I tried the Greenlee EMT cutter, and could tell no difference in how it worked, along with the same sharp ridge it left on the inside, from a standard plumber's pipe cutter. 

I just haven't found a way to remove that Andes-sized ridge in a quick and easy fashion. My Klien reaming screwdriver's reaming blades won't fit down into the tube far enough for it do ream it, so I would have to carry something else. Using a sawzall in quicker than a pipe/tube cutter, and I need only my Klien reamer (with one or two twists of the wrist) to clean it up.


----------



## JohnJ0906 (Jan 22, 2007)

I have the Greenlee cutter, and haven't had a problem with a large ridge - in fact, I have found that the EMT needs very little reaming at all.
A regular tubing cutter, OTOH, leaves a huge ridge on the inside to ream.


----------



## JRent (Jul 1, 2008)

This works for me just fine, the blade is really sharp it shaves the ridge right off a couple go-arounds and its smooth


----------



## nolabama (Oct 3, 2007)

i agree with 480 - hate the ridge, can't stand it, but as mf said how you gonna cut it with wires in it? You use the tubing cutter . Soo... how do you ream it with wires in it??
having said all this i have not seen this new milwaukee tool - im a big time fan of their products -28volt lithium ion user and belive all corded drills should be red and have milwaukee usa riveted on their cases and not laser stamped china - and stay very current on their products, but i dont think i will buy something like this - but however i belive their little 12 volt sawzall will be going into my gangbox soon - im still pissed off that i bought the bosch 10.8 before milwaukee came out with the 12 volt


----------



## Bkessler (Feb 14, 2007)

I use a circular file to ream the edge's with wires still in.


----------



## gilbequick (Oct 6, 2007)

JRent said:


> This works for me just fine, the blade is really sharp it shaves the ridge right off a couple go-arounds and its smooth


I've never seen one of those. What brand is it? On first glance before reading I was worried where this thread was headed


----------



## KayJay (Jan 20, 2008)

nolabama said:


> as mf said how you gonna cut it with wires in it? You use the tubing cutter . Soo... how do you ream it with wires in it??

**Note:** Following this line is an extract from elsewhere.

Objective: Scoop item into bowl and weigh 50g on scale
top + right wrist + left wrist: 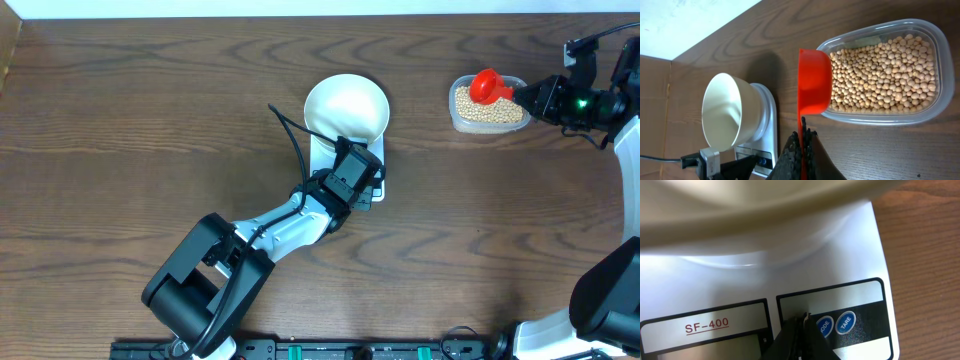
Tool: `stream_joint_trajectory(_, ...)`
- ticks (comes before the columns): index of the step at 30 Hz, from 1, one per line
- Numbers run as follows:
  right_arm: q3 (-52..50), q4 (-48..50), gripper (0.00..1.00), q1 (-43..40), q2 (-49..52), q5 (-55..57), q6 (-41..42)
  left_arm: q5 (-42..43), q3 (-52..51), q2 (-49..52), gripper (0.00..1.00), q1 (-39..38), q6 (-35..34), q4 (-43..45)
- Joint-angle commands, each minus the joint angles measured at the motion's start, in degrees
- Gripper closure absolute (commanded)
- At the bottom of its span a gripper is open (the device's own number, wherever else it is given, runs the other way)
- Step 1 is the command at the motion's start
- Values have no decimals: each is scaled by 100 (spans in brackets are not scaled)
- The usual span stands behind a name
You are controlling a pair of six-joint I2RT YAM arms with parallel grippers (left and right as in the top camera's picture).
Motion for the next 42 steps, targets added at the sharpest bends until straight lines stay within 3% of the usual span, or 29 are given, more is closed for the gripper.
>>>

You would use what’s called a Deburring Tool. There is a picture of one in the post above of yours. That one looks like a Brass Craft brand. They have a blunt, rounded tip so aren’t likely to damage conductor insulation as could happen when trying to use a file for this purpose.


----------



## nolabama (Oct 3, 2007)

thats a machinest deburring tool - get em at sears for about five bucks - that head swivels and i dont think i would use it with wires in pipe - its really sharp and sorta sloppy if you dont use it every day - which i dont


----------



## randomkiller (Sep 28, 2007)

JohnJ0906 said:


> I have the Greenlee cutter, and haven't had a problem with a large ridge - in fact, I have found that the EMT needs very little reaming at all.
> A regular tubing cutter, OTOH, leaves a huge ridge on the inside to ream.


I use the Greenlee and Ridgid at work and I think the amount you tighten it makes the big ridge, I haven't had any issue with either brand but other guys on the same jobs get poor results.


----------



## KayJay (Jan 20, 2008)

nolabama said:


> thats a machinest deburring tool - get em at sears for about five bucks - that head swivels and i dont think i would use it with wires in pipe - its really sharp and sorta sloppy if you dont use it every day - which i dont


Nonetheless, deburring of metal parts and tubing is exactly what it is designed for. 
If your in the trade long enough, the time will eventually come when you are in a position with no choice but to cut tubing with wiring inside because pulling the conductors back even a couple of feet is not an option, like with emergency repair work, some box or trough retrofits and panel change outs. The only practical way you will be able to do the job without damaging the conductor insulation is by using a tubing cutter with the correct cutter blade and a deburring tool that can work around the conductors without damaging them.
You asked how to do it and that is how it is done. If there is a better way, I’m always willing to learn.


----------



## paul d. (Jul 13, 2008)

saw old electrician take plastic throat out of a EMT conn and use it for a bushing to protect wire from tube cutter burr. looked like it worked well.


----------



## BP_redbear (Jun 22, 2008)

I used a Ridgid 15 tubing cutter until a JW told me to "Get rid of that thing!"

Now I use a hacksaw or sawzall or porta-band bandsaw (which I used before, on the ground). 

I said "I can keep this tool in my tool pouch, on me, up in the lift, cut, ream, and bend the EMT without having to get down so often. He didn't agree, so I took it home.

I do admit, it left more of a burr than the other methods. I always ream, even check the factory ends of the tube. Reaming is definitely faster when cut with a saw. (So is cutting, but sawing is a little more difficult to keep the cut square).

I figure a tubing cutter is just one more tool in our arsenal of tools, that wecan use when the situation dictates (as when wire in EMT already, as previously mentioned).

Oh... Strange thing... the JW who, more than once, told me to get rid of my tubing cutter... keeps one in his tool box... :thumbsup:


----------



## randomkiller (Sep 28, 2007)

BP_redbear said:


> I used a Ridgid 15 tubing cutter until a JW told me to "Get rid of that thing!"
> 
> Now I use a hacksaw or sawzall or porta-band bandsaw (which I used before, on the ground).
> 
> ...


 
"Do as I say not as I do" Gotta love those guys.


----------



## coyledeals (Sep 11, 2008)

the greenlee cutter works great if you use it correctly it is not designed to cut all the way through four or five times around and then snap the pipe off no ridge any no burrs


----------